Somewhere in Between: On the Challenges of Artworld in Norway

By František Fekete

19. 03. 2023
EEA Research Norway 2023

The series of texts Somewhere in Between: On the Challenges of Artworld in Norway is the outcome of my curatorial research into the Oslo art scene. Coming from Eastern Europe, albeit with a passport of a citizen of the European Union, I inevitably found myself in the position of one who explores but is not neutral. After all, a view of a cultural scene through the prism of centers and peripheries is influenced by the situatedness and privileges—or, on the contrary, the absence of them—that various positions entail. Scandinavian countries are often held up as positive examples of the functioning of (art) education, inclusivity, and art support infrastructures, and I approached their institutions with this expectation. However, inclusivity and prosperity are abstract terms that have a specific foundation in various institutional-political practices. Thus, it turns out that symptoms of living processes such as precarization, privatization, and exclusivity (which are the basis of the understanding of these terms) can be found just as much in the art scenes of the affluent, educated, and socially inclined societies that we tend to look to as models. During the research and interviews with local cultural actors (representatives of art institutions, curators, artists) about these processes, it became more and more clear that the perspective of centers and peripheries is highly problematic because it is burdened by the situatedness of the observer and thus creates contradictory notions. This observation was subsequently confirmed to me by the texts included in this series. The perspective of centers and peripheries can be misleading, and in this context it may be more useful to look at the boundaries between the two places. Where are such boundaries located and who can(not) cross them? How do the borders’ existence and their specific forms affect the artworld of Norway?

The series seeks to answer these and other questions through interviews and essays by authors associated with the platform Verdensrommet, who in their work and activities thematize, explore, and question the existence of borders.

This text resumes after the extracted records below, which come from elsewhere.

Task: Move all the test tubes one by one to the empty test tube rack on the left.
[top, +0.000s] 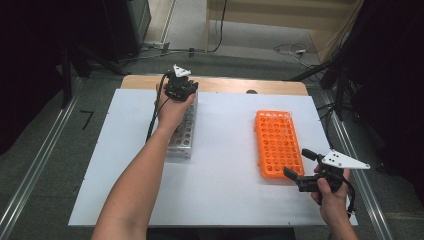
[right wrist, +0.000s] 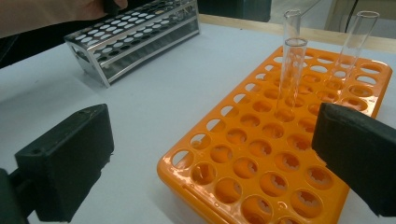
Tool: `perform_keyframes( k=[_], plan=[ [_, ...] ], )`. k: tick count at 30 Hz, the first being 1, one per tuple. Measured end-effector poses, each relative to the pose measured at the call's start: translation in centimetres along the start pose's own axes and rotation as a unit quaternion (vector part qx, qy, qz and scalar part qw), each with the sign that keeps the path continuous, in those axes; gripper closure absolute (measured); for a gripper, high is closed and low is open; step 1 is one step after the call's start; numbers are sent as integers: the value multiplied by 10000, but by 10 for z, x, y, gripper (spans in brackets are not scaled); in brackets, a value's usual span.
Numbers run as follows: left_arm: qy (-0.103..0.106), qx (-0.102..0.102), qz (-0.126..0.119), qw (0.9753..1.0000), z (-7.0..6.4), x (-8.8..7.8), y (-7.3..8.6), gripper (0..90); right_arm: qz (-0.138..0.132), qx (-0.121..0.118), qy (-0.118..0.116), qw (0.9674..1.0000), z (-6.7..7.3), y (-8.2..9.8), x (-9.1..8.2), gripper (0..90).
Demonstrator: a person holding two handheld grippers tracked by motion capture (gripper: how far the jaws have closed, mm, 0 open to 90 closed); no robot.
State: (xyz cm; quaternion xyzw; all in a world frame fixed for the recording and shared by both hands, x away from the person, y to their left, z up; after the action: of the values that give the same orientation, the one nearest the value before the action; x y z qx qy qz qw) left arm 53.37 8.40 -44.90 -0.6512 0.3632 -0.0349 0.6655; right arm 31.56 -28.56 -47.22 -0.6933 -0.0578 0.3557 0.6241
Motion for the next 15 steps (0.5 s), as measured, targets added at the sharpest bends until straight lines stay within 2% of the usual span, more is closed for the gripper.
perform_keyframes(
  k=[2,8,15],
  plan=[
    [-17,25,25,10000,-1,0,0,748,0,2,2,10000,0,0,0,0],
    [-53,-81,162,9998,0,-1,3,747,0,11,7,10000,0,0,0,0],
    [-17,-161,167,9997,1,-1,5,744,7,5,8,10000,0,0,0,0]
  ],
)
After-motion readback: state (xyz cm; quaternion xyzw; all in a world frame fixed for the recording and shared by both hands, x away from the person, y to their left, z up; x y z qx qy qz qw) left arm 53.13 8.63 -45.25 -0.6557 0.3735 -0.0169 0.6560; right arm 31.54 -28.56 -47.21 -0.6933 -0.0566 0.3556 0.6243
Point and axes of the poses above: each handheld gripper's, and its own axes: x roughly forward along the jaws, y roughly out of its underside, z roughly to its left, the point moved 7 cm from there along x, roughly forward along the jaws, and after that the axes turned 11 degrees about y, right-handed, at the moved point
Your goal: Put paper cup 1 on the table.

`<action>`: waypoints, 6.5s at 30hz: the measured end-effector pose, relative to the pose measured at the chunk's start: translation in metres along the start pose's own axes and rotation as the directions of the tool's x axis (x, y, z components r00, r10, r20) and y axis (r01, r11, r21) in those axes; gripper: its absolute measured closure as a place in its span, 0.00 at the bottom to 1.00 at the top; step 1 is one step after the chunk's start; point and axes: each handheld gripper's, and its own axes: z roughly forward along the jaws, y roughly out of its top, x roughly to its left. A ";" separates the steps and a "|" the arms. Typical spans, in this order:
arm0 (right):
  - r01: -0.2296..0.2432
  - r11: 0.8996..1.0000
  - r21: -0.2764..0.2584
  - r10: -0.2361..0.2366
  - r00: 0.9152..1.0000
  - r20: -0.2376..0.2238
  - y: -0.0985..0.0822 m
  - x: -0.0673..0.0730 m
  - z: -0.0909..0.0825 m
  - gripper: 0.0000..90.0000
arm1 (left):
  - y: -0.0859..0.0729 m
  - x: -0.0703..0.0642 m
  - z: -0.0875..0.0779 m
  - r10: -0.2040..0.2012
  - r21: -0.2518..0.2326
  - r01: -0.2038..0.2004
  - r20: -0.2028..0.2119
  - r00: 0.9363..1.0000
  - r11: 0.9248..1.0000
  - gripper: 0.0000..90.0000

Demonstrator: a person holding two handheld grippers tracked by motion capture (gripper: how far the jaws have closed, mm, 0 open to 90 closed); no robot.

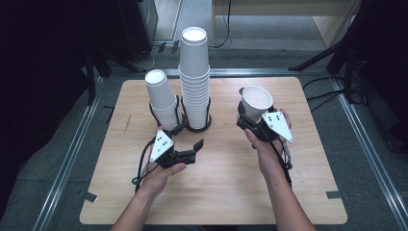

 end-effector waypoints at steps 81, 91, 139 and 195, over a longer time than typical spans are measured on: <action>0.109 0.962 0.250 -0.146 0.980 0.134 -0.076 -0.058 0.077 0.14 | -0.047 0.075 -0.096 -0.160 0.188 0.196 -0.191 0.968 0.962 0.00; 0.112 0.954 0.279 -0.152 0.981 0.124 -0.079 -0.058 0.077 0.13 | -0.046 0.076 -0.095 -0.154 0.190 0.190 -0.189 0.970 0.963 0.00; 0.130 0.957 0.259 -0.139 0.990 0.016 -0.053 -0.048 0.039 0.00 | -0.031 0.062 -0.076 -0.139 0.191 0.169 -0.161 0.977 0.967 0.00; 0.068 0.997 0.027 -0.061 0.975 -0.214 0.077 0.037 0.049 0.00 | 0.025 0.020 0.035 -0.084 0.078 0.098 -0.162 0.983 0.992 0.00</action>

From all three of the contributions it then becomes clear that the challenges we face in different national contexts are similar in many regards. Therefore, there is also a need to collectively discuss strategies of solidarity and alternative structural models that would ensure a greater degree of sustainability and security in artworld.

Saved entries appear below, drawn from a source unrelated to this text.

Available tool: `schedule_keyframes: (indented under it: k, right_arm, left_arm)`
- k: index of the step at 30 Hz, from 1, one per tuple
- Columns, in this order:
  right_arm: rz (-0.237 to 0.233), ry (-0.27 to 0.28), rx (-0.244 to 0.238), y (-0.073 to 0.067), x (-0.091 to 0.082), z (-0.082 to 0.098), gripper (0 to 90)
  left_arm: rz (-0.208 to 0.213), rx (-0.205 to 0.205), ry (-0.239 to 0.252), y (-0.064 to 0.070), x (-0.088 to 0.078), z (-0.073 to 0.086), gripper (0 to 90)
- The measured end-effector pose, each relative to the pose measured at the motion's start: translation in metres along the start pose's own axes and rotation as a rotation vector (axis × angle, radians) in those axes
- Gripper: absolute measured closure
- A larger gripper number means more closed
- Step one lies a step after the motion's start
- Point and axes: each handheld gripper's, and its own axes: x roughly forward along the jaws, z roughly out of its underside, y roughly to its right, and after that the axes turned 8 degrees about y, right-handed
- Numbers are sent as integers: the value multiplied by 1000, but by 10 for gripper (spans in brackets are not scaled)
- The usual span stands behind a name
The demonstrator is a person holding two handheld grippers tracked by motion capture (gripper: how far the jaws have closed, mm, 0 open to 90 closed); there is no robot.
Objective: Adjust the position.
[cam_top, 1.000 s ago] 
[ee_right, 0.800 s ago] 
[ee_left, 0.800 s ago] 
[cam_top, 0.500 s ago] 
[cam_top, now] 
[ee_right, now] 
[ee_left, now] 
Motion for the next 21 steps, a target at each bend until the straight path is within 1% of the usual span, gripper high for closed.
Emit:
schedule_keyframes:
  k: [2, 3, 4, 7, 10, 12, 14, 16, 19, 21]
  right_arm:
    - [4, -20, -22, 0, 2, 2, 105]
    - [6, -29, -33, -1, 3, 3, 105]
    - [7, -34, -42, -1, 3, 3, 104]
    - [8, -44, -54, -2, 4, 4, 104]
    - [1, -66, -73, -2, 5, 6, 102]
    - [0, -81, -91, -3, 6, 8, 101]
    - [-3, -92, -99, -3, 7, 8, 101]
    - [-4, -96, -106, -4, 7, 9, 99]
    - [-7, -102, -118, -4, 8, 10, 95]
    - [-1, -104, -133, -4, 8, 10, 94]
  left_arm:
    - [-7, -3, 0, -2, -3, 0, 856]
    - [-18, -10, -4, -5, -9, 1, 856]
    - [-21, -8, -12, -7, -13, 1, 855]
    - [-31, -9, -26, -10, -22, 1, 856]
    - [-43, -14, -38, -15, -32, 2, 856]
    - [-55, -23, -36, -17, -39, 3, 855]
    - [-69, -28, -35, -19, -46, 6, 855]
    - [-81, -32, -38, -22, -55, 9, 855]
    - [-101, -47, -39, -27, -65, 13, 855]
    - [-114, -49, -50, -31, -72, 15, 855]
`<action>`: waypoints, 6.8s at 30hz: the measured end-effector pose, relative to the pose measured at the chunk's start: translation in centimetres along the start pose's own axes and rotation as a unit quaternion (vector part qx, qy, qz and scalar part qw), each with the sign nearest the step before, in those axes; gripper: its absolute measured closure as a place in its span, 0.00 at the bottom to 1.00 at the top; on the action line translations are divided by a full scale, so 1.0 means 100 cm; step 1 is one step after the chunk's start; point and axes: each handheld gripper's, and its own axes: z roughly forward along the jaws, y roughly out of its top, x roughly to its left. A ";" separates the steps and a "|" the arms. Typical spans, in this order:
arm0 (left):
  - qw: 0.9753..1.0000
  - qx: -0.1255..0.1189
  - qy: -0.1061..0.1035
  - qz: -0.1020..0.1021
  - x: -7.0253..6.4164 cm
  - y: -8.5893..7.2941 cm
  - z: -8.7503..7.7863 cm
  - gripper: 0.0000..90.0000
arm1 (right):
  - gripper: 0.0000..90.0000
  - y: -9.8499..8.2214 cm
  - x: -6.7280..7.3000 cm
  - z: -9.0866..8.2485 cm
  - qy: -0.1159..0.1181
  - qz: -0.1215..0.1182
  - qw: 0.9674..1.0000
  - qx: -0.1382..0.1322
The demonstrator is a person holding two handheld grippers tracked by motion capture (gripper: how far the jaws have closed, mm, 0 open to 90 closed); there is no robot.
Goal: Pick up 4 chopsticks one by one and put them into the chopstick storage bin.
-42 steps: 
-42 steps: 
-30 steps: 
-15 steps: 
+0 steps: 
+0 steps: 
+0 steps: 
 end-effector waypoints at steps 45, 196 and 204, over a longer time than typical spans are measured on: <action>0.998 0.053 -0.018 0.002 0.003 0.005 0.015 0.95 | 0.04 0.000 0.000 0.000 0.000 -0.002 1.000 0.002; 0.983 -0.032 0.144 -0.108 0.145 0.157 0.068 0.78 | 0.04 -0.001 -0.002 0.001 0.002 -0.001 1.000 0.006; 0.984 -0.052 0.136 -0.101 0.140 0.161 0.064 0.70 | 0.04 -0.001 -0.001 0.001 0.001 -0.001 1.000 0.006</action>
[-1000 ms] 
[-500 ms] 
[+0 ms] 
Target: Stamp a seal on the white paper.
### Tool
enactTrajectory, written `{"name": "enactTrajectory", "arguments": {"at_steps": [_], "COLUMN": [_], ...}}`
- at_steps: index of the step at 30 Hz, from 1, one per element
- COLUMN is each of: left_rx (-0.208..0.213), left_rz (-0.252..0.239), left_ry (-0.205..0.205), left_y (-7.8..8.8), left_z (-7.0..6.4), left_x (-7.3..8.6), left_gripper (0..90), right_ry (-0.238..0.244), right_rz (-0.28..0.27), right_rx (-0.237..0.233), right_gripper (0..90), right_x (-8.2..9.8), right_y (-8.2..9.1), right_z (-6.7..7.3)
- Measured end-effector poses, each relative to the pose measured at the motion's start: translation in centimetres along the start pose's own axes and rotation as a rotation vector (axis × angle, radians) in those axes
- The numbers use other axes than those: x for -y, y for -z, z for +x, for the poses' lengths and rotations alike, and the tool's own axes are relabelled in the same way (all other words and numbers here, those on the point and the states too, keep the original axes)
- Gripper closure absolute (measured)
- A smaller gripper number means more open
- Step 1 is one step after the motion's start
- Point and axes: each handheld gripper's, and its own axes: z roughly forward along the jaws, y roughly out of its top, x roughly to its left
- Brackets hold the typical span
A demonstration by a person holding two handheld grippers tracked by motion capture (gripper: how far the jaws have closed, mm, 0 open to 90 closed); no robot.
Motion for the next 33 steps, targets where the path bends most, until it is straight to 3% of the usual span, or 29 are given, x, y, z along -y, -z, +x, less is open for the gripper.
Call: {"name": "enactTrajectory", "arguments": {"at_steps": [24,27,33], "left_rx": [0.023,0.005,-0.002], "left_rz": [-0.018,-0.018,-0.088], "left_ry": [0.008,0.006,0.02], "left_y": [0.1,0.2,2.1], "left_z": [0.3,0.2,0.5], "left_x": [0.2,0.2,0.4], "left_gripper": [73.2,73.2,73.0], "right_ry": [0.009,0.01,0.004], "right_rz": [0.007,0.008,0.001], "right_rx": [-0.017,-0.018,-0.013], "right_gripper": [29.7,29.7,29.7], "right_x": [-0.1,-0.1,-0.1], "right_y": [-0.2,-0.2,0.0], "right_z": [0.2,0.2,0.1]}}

In our initial interview with artist, activist, and cultural worker Rodrigo Ghattas-Pérez, we discuss the founding of the Verdensrommet network and its role in addressing the structural challenges of integrating art students, artists, and cultural workers from non-EU countries into the Norwegian cultural ecosystem. The interview also reveals that while precarious artistic work takes specific forms due to the prosperity and degree of support in each country, it is by and large a typical feature throughout the European space. Reasons for this include financial instability in the “patchwork economy,” wherein artists cobble together their income from multiple short-term or intermittent jobs, as well as conditions of subsidizing artworld that imply a principle of competition and the internalization of an understanding of an artistic practice as project management.

In her text A Fair Artistic System Can Only Exist If There Is a Fair System for All., Dora García challenges the notion of centers and peripheries and proposes to speak solely of zones of exclusion, where the majority of people remain. In her powerful text, she analyzes her own position as a migrant artist whose development consists in the demolition of all received ideas. This development continues in her work as a professor at the Norwegian Academy of Arts, where she maps the processes of decolonization and subverts the ideas of openness and inclusion in Norwegian art institutions.

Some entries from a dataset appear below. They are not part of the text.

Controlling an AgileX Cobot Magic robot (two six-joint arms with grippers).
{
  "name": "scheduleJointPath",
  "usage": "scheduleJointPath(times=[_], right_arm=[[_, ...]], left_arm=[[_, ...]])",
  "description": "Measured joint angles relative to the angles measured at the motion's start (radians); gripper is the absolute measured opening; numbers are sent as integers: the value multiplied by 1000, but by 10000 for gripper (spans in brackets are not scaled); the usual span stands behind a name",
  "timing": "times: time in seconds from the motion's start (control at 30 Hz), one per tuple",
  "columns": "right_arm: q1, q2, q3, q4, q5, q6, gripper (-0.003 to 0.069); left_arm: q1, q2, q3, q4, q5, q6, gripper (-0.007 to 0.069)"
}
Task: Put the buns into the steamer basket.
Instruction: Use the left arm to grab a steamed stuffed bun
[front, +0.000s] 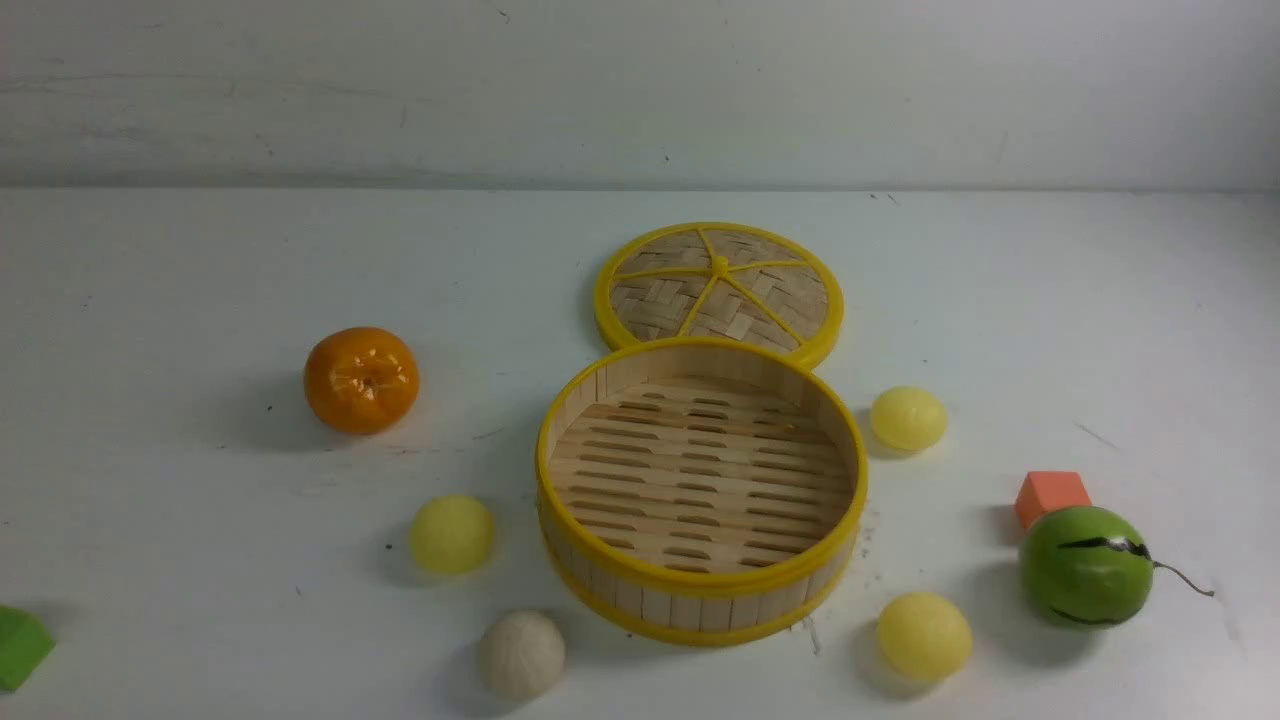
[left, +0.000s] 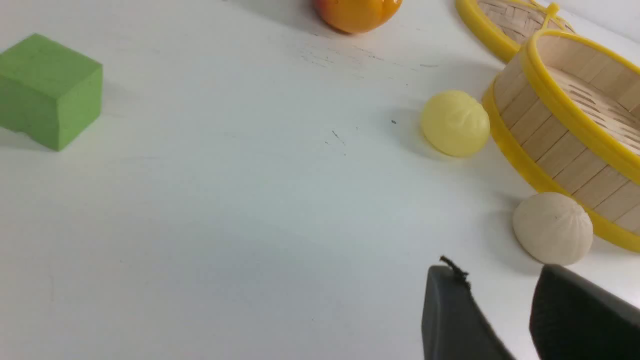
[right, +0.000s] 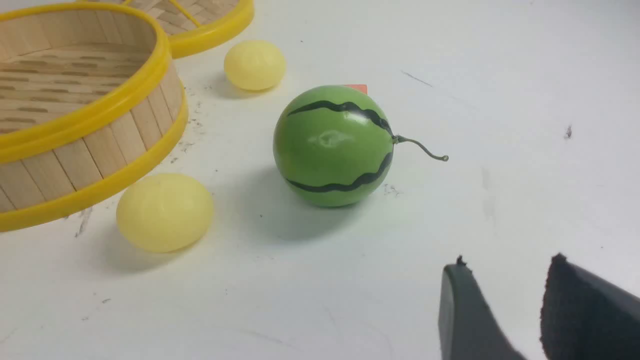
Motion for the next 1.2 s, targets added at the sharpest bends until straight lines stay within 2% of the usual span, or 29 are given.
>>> scheduleJointPath(times=[0.97,1.1,1.17,1.2], right_arm=[[0,0,0,0,0,0,239],[0,0,0,0,0,0,239],[0,0,0,0,0,0,239],[0,0,0,0,0,0,239]], left_arm=[[0,0,0,-7,-7,-1,237],[0,0,0,-100,-49,-39,237],[0,0,0,-270,-114,-107,237],[0,0,0,-300,-126,-123,237]])
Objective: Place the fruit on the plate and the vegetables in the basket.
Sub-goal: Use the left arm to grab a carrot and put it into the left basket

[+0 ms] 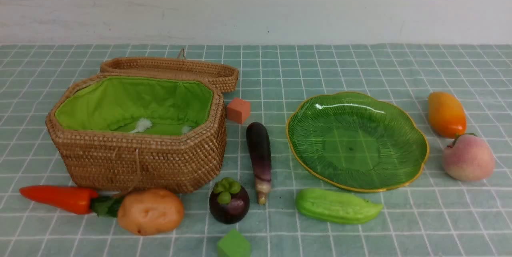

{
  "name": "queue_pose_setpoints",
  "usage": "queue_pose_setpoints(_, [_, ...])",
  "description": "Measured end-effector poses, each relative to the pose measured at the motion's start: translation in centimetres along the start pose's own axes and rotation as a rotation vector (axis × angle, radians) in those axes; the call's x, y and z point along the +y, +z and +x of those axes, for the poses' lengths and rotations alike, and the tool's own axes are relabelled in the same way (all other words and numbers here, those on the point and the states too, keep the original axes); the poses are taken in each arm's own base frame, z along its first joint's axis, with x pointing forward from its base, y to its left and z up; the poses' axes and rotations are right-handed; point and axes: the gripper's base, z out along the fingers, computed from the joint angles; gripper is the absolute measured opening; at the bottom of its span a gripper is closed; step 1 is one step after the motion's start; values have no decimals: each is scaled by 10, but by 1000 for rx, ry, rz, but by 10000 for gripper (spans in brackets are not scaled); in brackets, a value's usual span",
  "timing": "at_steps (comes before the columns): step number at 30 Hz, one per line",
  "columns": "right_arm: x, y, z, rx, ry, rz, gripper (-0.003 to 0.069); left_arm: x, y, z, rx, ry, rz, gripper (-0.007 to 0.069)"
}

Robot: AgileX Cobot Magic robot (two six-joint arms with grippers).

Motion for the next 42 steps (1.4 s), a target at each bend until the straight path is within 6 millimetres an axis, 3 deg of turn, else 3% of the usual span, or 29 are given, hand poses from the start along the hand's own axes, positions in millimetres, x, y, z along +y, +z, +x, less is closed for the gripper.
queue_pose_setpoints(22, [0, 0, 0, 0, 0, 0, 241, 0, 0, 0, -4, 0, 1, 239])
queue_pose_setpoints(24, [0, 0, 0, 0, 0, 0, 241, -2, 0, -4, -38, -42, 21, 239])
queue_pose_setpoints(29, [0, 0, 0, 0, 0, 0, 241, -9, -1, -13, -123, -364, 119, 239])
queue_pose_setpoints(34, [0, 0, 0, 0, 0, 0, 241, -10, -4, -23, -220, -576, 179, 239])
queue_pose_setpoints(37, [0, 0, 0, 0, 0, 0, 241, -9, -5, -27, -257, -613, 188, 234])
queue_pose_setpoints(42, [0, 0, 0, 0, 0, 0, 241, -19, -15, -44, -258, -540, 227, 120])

Sarah Kazmi’s essay is based on an exploration of the often invisible territory between “center and periphery”—or rather between two places whose borders are controlled and politically semi-permeable. The domain of this territory is waiting as an instrument of political oppression and the physical and mental experience that this waiting engenders. Kazmi reflects on the wait for a visa and its consequences in a text that mixes poetry and cold analysis. We can easily identify with her words because, since the onset of the pandemic, the long and anxious process of existing somewhere in between has become, in a sense, a globalized human experience.

The series is a part of the / Biennale Matter of Art project Center and Periphery: Cultural Deserts in Eastern Europe, funded by a grant from Iceland, Liechtenstein and Norway (EEA and Norway Grants) in the program Culture.